She tries to calm herself so that she can find some rags, can bind her wounds, and find some clothing that isn’t streaked with blood. But her side is throbbing and it seems like that piece of mind will be a long time coming.

Especially as she knows, deep down, that boy is right. 

She is one of them. 

And sooner or later she will have to come home.

 

 

 

 

25.

W
hen Kjat finally makes her way back again, to her old familiar sink and bucket and mop that seem almost welcome now, it’s nearly dawn. She picks up the mop, grateful for the rough feel of it in her hands, and turns to the dump the bucket.

And suddenly Rehdr is there, as if he’d appeared from nowhere. There is a large bruise on the right side of his face, and his lip is split and bleeding. He falls to his hands and knees, when he sees her, and struggles to catch his breath.

“It’s Ava,” he says. “They, they…” He looks up at her, and then looks away. “They found us. Birds. You have to help. You’re… you’re a mage, aren’t you? I saw your scabbard in the shiptown …”

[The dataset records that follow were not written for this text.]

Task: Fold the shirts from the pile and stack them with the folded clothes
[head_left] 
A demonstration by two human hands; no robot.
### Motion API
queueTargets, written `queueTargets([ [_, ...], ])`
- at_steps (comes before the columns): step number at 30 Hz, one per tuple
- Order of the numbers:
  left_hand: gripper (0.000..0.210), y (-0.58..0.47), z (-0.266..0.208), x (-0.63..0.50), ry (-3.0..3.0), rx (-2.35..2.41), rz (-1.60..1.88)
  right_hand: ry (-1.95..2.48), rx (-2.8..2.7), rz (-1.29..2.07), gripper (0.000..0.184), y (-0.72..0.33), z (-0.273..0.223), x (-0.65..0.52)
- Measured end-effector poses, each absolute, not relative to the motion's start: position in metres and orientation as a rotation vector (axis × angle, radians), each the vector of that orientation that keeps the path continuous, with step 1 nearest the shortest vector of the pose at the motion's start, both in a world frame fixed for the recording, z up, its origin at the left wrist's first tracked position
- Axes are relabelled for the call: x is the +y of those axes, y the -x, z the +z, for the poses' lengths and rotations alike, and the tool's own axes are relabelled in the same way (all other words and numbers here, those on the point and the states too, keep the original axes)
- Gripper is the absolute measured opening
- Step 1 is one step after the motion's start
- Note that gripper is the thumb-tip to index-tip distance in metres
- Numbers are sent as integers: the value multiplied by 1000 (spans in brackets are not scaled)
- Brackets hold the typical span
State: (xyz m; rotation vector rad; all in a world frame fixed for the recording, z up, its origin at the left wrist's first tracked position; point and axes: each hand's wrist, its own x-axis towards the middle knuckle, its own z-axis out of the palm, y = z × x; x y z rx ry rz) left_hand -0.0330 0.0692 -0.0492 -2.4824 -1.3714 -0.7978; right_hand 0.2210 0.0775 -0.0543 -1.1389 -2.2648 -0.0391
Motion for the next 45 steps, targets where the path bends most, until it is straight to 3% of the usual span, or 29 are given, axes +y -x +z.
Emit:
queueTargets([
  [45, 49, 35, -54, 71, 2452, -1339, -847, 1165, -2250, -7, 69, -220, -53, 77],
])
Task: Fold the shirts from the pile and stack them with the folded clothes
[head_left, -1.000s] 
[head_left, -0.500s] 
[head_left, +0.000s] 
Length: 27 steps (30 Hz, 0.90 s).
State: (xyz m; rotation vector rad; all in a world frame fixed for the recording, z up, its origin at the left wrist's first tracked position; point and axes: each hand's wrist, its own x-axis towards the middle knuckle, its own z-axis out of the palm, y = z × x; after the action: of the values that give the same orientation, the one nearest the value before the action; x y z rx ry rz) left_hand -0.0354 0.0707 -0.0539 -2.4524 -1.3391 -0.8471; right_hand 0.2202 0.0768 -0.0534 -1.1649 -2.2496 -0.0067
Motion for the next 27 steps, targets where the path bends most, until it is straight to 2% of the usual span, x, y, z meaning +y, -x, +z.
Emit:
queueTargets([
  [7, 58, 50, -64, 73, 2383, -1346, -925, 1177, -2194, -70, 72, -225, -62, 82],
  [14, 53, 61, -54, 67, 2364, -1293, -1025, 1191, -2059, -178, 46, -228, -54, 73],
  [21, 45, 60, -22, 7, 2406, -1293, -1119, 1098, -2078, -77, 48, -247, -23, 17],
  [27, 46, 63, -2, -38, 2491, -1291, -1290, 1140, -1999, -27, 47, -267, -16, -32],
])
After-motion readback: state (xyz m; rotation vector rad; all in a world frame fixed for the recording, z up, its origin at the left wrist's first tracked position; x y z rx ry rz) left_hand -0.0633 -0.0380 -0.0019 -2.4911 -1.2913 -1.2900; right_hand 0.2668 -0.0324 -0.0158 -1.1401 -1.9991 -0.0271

Kjat bends and helps him to his feet, holding her arm tight to her left side to keep the rough bandage she put there in place. “Did you go to Eeg?”

Rehdr shakes his head. “There’s nothing she can do. They’re
Birds
, Kjat. She’s a steward. They could rip her apart and no one on the upperdecks would even blink. We all know it. Come on, Kjat. You have to help us. Help her. Help
Ava
.” He looks at her, and his eyes are full and wet. The bruise is swelling up like a blue and purple cloud.

Kjat curses. “Show me,” she says.

Rehdr nods and runs out into the corridor. He makes a series of turns back towards the dormitories, opens a door into a small storage room and goes inside. She follows, tucking her arm against her side. He opens up part of the wall in the back of the room, and leads her into a side passage that Croah hadn’t shown her yet. It’s low and dark and doubles back on itself at times, but Rehdr speed through it, hardly looking back to see if she is following. Then in a low spot, Rehdr stops and pushes at the ceiling.

“Help me,” he says, “I think they’ve put something over the top.” Kjat runs to join him, but it isn’t any use—whatever is blocking the door is too heavy for them to move from down here. She can hear the muffled sounds of what she thinks are sobs, and awful sounds of men’s raucous laughter.

“Get behind me,” she says, and takes out the old drone’s knife. She draws power out of the walls and throws a burst at the door. It blows up and into the room above, and then she has Rehdr boost her up through the charred opening and the remains of a heavy crate.

Two young Akarii men, dressed in elaborate bird costumes, stare back at her with open mouths. 

They have their knives out, and behind them, in a corner, is Ava. Her face is streaked with tears and she grips what is left of her nightshift in an attempt to cover herself. Kjat can see she’s bleeding from multiple cuts on her hands, arms, and legs.

“What’s this,” says one of the men. “More downbelow trash for us?” His voice is high and reedy sounding, and the white feathers and jewels attached around the edges of his pale powdered face quiver when he speaks. His eyes are wide and nervous despite the insolent tone in his voice. He flips his knife into the air and catches it. Then he pulls power out of the wall and spins up a small matrix with the other man, who has stepped back a bit. He whistles eerily, a strange succession of birdcalls. His partner answers each whistle in return.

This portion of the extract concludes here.